Report every line of the records that contains the word "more".

_DATA SECTION:_
◆ ◆ ◆ ◆ ◆
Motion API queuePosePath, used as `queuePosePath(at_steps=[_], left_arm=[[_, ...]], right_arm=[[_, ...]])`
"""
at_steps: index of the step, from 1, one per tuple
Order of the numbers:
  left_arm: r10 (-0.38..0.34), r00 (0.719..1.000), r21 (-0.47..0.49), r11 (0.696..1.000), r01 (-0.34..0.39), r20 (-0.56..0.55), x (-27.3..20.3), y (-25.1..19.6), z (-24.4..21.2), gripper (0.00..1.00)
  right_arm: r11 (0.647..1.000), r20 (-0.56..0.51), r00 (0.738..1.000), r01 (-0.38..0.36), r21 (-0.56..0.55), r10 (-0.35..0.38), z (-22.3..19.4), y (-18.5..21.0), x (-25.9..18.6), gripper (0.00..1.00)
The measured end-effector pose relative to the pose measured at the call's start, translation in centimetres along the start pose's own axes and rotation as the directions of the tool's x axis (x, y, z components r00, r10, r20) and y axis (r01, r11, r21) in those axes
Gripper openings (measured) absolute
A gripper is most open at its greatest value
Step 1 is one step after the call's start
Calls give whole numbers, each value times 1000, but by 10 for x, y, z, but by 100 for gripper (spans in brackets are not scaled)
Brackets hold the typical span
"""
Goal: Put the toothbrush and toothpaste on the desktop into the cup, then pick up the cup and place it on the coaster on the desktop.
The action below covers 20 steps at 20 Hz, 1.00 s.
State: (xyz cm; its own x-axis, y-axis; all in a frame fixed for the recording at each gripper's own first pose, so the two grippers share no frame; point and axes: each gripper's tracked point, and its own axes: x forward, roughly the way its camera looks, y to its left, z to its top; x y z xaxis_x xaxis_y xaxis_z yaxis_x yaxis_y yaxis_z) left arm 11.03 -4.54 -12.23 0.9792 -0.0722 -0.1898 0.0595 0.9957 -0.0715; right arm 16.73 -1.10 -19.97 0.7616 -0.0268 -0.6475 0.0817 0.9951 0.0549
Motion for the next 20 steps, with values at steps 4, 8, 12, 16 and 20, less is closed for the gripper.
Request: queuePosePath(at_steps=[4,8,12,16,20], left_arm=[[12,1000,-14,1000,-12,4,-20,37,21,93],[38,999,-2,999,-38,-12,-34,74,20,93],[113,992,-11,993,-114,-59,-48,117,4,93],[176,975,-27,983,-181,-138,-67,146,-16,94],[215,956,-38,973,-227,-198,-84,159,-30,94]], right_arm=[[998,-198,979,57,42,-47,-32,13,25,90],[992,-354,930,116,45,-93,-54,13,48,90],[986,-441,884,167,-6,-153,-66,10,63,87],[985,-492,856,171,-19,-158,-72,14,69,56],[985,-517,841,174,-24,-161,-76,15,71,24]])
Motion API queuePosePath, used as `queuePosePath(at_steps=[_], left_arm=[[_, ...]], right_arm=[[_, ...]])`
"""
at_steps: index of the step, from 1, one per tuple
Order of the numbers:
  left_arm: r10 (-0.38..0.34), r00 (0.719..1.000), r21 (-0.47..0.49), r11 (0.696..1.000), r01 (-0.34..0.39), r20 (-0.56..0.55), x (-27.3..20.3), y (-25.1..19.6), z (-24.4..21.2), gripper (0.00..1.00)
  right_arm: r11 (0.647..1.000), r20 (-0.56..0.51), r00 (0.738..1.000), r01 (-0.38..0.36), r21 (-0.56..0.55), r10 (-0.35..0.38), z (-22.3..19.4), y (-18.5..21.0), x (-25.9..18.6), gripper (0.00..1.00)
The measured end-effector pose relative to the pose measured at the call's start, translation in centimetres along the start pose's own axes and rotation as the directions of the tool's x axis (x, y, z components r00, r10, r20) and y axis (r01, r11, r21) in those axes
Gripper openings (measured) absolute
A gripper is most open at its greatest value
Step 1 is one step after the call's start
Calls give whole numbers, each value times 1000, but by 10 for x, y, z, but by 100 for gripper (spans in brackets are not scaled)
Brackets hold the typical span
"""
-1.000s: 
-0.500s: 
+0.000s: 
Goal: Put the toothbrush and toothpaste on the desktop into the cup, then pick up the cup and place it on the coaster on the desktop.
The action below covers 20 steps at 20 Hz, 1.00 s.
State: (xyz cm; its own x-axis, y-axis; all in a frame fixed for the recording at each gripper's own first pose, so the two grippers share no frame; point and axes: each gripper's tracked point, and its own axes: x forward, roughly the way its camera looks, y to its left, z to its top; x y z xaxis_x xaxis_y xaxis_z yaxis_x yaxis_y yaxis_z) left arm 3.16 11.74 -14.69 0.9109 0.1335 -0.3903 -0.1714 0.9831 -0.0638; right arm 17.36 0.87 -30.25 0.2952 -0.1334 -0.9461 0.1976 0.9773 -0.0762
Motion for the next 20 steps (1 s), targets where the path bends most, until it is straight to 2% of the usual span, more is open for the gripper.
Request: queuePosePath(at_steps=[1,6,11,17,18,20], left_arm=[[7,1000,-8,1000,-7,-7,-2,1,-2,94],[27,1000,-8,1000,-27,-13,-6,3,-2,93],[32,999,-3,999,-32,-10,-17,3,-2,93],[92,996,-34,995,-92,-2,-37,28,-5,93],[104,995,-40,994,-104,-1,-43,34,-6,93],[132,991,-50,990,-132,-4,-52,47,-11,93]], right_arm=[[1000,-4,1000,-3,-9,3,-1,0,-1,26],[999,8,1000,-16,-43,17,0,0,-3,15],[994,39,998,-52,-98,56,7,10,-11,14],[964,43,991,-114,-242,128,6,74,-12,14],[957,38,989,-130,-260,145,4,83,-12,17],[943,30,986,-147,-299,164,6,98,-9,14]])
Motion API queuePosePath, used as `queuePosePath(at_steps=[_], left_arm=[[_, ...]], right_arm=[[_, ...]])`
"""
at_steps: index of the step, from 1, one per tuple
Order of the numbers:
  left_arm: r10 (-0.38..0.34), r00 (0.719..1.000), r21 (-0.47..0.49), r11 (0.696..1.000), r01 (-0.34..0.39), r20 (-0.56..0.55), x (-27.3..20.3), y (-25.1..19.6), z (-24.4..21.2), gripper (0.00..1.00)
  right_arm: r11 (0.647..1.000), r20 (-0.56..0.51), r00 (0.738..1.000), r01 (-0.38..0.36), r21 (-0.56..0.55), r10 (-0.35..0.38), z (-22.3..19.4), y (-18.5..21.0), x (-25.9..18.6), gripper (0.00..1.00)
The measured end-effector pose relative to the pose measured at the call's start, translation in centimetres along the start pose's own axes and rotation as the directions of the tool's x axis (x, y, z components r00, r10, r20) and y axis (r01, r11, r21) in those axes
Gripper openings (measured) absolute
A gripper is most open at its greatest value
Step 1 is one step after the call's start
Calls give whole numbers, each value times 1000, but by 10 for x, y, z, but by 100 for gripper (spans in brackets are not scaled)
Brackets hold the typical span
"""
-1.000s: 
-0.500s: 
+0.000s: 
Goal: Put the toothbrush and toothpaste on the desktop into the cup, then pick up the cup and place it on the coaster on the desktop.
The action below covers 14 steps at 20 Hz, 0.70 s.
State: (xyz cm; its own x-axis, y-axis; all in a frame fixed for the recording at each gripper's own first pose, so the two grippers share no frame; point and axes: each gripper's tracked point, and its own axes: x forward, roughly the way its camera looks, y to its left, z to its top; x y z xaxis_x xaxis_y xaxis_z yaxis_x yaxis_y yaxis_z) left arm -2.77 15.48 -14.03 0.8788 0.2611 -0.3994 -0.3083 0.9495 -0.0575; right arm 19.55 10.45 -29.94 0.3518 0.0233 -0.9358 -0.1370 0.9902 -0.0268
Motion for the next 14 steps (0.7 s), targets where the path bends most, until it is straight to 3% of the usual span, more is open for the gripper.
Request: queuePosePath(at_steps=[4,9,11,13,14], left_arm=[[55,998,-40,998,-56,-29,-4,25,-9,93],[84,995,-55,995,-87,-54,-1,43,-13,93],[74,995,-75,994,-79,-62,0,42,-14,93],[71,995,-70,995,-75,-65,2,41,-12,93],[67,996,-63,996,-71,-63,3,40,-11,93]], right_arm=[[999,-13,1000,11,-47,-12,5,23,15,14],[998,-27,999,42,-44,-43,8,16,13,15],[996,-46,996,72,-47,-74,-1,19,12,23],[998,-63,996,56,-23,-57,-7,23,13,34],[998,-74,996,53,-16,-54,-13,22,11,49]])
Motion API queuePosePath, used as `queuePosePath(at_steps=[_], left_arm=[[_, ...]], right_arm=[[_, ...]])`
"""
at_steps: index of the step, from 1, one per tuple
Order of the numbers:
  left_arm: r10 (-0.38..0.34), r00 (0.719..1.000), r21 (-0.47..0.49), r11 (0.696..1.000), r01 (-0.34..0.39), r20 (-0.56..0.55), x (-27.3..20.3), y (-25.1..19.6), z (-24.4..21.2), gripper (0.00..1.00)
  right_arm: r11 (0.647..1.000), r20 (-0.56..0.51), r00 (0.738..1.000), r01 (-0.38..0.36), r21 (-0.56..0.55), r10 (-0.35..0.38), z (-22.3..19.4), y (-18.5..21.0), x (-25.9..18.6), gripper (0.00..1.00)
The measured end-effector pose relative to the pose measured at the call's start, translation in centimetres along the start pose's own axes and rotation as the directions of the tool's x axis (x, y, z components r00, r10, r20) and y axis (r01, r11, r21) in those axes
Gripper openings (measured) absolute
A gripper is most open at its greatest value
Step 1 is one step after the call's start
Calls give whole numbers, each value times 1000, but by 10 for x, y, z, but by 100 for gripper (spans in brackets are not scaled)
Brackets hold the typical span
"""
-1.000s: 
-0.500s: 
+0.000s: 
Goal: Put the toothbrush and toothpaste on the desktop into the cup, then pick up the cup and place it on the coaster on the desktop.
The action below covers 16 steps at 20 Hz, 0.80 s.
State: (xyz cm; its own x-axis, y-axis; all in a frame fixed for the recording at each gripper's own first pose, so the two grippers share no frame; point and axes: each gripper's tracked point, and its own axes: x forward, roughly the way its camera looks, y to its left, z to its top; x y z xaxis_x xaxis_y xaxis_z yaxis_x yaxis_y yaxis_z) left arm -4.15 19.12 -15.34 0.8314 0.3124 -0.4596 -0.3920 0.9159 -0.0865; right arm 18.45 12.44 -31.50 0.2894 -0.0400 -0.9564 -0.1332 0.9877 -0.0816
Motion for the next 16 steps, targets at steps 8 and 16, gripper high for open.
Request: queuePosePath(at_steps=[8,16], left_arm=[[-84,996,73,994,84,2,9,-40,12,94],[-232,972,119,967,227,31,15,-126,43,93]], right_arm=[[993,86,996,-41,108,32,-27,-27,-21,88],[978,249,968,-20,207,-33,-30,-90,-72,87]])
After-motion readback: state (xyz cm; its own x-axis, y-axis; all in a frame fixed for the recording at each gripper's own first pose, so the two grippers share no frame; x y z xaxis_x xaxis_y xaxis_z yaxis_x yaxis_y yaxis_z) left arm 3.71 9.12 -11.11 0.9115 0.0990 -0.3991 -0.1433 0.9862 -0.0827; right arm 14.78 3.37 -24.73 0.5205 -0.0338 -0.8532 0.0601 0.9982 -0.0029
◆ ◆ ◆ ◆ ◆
_SOLUTION TO THE PROBLEM:_
Motion for the next 20 steps (1 s), targets where the path bends most, until it is straight to 2% of the usual span, more is open for the gripper.
Motion for the next 14 steps (0.7 s), targets where the path bends most, until it is straight to 3% of the usual span, more is open for the gripper.

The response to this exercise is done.